Abstract:
There are four phases to the forward development of software: Analysis, Design, Logical Code and Environment Code. Similarly, there are four steps to complete the circle from code back to design: Restructuring, Maintenance, Design Recovery, and Analysis. At each stage of forward development, information is added; at each stage of reverse development, information is lost. The data that reside in a completed system are information about the environment, logic, and design. These data must be kept separately when reverse-developing to allow forward development from the recovered design. The complete cyclic development process will require restructurers for moving about software environments, code editors for maintenance, and code generators (and 4GLs) to generate new systems from old. The purpose of reverse engineering is to provide tools to move the representation of a system from one point to the next.
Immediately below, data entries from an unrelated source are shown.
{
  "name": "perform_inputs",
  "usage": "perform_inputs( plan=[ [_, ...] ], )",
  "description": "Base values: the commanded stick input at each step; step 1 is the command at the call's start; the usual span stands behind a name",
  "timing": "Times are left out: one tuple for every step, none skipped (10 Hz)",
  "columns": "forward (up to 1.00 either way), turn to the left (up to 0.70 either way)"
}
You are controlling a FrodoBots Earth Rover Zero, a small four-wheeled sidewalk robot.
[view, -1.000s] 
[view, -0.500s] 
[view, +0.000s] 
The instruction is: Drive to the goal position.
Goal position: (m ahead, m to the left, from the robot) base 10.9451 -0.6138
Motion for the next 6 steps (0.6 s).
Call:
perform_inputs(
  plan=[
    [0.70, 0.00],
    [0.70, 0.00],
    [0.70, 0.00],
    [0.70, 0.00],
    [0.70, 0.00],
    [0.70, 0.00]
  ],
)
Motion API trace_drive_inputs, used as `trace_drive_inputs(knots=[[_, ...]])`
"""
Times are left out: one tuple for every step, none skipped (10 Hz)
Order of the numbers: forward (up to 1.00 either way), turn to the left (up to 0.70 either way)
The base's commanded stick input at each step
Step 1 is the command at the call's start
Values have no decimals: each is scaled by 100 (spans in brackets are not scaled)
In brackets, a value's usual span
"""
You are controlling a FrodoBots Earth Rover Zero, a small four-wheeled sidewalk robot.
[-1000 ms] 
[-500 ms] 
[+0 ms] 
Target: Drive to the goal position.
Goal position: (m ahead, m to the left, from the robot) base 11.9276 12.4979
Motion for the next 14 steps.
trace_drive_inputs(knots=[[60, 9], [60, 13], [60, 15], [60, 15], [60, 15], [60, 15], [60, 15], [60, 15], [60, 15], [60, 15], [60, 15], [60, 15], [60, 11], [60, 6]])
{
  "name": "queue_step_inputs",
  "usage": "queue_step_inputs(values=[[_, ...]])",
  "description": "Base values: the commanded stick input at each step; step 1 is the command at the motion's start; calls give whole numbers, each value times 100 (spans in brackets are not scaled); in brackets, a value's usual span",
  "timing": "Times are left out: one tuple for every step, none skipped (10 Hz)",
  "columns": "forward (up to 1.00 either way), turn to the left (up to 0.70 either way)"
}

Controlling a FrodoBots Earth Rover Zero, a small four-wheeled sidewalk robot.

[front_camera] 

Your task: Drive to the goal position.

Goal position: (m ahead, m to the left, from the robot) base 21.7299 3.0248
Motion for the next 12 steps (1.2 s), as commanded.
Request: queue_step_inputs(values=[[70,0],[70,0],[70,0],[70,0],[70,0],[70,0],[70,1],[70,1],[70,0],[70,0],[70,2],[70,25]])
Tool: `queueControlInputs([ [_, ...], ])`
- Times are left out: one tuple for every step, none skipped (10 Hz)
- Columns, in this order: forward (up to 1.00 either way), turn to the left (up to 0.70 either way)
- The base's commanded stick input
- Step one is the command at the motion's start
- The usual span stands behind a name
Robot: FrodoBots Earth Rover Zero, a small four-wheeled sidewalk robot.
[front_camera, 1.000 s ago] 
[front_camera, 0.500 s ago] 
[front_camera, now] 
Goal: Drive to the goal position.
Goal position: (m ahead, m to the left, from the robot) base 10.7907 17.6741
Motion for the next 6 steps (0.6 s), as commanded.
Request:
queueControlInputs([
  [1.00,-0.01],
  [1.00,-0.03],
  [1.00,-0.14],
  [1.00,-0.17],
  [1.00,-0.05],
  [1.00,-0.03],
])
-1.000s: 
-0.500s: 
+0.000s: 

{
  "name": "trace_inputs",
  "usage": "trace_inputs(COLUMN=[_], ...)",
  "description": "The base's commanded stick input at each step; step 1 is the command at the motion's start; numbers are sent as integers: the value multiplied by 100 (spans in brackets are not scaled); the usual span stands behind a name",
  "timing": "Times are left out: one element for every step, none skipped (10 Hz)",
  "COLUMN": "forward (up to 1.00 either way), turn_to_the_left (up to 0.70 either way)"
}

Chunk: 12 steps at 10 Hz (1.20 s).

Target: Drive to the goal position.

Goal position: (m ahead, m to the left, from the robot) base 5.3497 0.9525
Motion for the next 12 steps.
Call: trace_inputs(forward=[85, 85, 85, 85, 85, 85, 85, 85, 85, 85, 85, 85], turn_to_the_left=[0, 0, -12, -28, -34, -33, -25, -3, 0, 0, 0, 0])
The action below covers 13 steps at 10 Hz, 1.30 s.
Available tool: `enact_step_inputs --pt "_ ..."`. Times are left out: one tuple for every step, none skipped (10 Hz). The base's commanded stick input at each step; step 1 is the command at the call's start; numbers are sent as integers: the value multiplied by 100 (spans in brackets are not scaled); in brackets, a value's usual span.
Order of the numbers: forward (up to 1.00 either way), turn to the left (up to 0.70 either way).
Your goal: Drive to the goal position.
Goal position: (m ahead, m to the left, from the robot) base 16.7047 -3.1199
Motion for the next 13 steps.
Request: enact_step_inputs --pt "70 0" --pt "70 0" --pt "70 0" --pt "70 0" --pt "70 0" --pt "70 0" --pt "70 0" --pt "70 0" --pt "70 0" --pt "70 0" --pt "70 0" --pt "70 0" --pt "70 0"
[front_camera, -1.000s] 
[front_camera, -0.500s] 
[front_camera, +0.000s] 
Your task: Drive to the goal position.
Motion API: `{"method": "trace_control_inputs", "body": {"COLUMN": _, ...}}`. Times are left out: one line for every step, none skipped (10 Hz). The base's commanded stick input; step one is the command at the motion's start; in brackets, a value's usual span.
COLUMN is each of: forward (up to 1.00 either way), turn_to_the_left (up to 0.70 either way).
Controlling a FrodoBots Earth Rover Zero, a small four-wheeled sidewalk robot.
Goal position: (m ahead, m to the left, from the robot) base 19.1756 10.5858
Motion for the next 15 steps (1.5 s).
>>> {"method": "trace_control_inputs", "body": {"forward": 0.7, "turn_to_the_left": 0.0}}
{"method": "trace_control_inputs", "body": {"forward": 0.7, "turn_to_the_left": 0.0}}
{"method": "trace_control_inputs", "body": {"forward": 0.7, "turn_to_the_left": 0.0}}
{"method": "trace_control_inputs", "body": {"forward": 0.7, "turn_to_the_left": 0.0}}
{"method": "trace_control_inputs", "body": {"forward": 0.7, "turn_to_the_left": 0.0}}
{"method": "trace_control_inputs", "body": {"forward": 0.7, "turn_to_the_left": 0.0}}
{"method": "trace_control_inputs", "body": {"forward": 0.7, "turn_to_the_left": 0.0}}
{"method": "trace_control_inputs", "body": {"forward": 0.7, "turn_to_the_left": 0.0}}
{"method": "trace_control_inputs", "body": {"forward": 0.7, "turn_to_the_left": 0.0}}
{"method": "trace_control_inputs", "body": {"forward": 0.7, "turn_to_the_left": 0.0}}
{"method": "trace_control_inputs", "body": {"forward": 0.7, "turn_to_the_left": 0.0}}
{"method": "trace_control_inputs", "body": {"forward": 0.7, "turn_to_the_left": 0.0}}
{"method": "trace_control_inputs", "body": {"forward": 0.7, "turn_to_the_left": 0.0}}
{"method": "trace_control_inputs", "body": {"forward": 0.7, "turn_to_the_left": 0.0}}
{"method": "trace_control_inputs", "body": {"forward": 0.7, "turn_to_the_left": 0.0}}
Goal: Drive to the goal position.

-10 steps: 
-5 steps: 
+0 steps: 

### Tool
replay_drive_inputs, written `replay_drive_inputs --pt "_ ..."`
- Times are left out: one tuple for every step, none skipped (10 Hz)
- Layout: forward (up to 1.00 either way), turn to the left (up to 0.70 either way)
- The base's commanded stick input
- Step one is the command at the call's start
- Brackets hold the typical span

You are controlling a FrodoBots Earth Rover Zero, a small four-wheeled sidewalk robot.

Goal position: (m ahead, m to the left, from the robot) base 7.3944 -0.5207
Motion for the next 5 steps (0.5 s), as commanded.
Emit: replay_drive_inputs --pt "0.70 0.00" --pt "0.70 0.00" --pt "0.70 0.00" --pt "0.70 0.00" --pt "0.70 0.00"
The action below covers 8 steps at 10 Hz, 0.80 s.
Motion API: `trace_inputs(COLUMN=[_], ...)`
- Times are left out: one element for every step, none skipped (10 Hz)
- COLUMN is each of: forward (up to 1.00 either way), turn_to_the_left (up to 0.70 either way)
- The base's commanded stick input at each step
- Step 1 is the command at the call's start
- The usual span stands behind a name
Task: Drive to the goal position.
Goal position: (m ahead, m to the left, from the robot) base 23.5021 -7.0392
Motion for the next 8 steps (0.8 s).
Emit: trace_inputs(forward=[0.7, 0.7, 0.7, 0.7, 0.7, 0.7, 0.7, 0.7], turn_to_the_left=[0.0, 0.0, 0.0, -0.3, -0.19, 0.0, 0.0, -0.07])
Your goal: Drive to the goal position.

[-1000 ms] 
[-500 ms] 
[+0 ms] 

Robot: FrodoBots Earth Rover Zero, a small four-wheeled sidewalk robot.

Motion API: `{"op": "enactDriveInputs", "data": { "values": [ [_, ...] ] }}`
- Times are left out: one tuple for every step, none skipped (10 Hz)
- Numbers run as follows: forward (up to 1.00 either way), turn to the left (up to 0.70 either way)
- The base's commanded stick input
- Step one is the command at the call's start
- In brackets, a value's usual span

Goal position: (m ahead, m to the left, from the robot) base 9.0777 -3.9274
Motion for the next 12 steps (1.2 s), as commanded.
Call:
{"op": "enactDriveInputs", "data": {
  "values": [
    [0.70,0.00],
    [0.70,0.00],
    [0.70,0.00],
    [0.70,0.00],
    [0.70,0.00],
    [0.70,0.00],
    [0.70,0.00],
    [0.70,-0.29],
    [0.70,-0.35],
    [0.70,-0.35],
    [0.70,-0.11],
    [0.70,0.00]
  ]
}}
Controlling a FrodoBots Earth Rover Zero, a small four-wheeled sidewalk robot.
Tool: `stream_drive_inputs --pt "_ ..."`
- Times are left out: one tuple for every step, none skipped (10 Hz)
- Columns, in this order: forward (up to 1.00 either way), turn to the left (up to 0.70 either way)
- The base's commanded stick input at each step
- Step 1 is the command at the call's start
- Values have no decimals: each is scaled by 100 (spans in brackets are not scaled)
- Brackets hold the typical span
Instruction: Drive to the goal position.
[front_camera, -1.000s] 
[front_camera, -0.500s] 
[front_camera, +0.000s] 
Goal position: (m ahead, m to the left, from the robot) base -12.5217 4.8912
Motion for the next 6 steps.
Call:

Article in the July 1992 issue of CASE Trends.
The Reverse Engineering / Forward Engineering Cycle
Restructuring
The implementation of a computer software system occurs in three phases, here called Analysis, Design, and Code.
The Analysis phase is the determination and expression of the problem. It contains the business rules appropriate for the problem and the business needs to be met. Expression is usually in terms of the problem and problem-poser rather than computer-specific.
The Design phase expresses the Analysis phase solution in terms of the the schedule, fiscal, and resource constraints, and the interactions that are necessary for completion of the task. Resource constraints are the hardware environment and target implementation personnel (experienced or entry-level programmers).
For computer system development, this phase focuses on the computer-related aspects of the solution. Data flow, modularity, dependencies and user interface are the primary items of this phase. Resource constraints are further specified in terms of systems being used, the operating system, data management software, communications protocols, coding standards, and coding language.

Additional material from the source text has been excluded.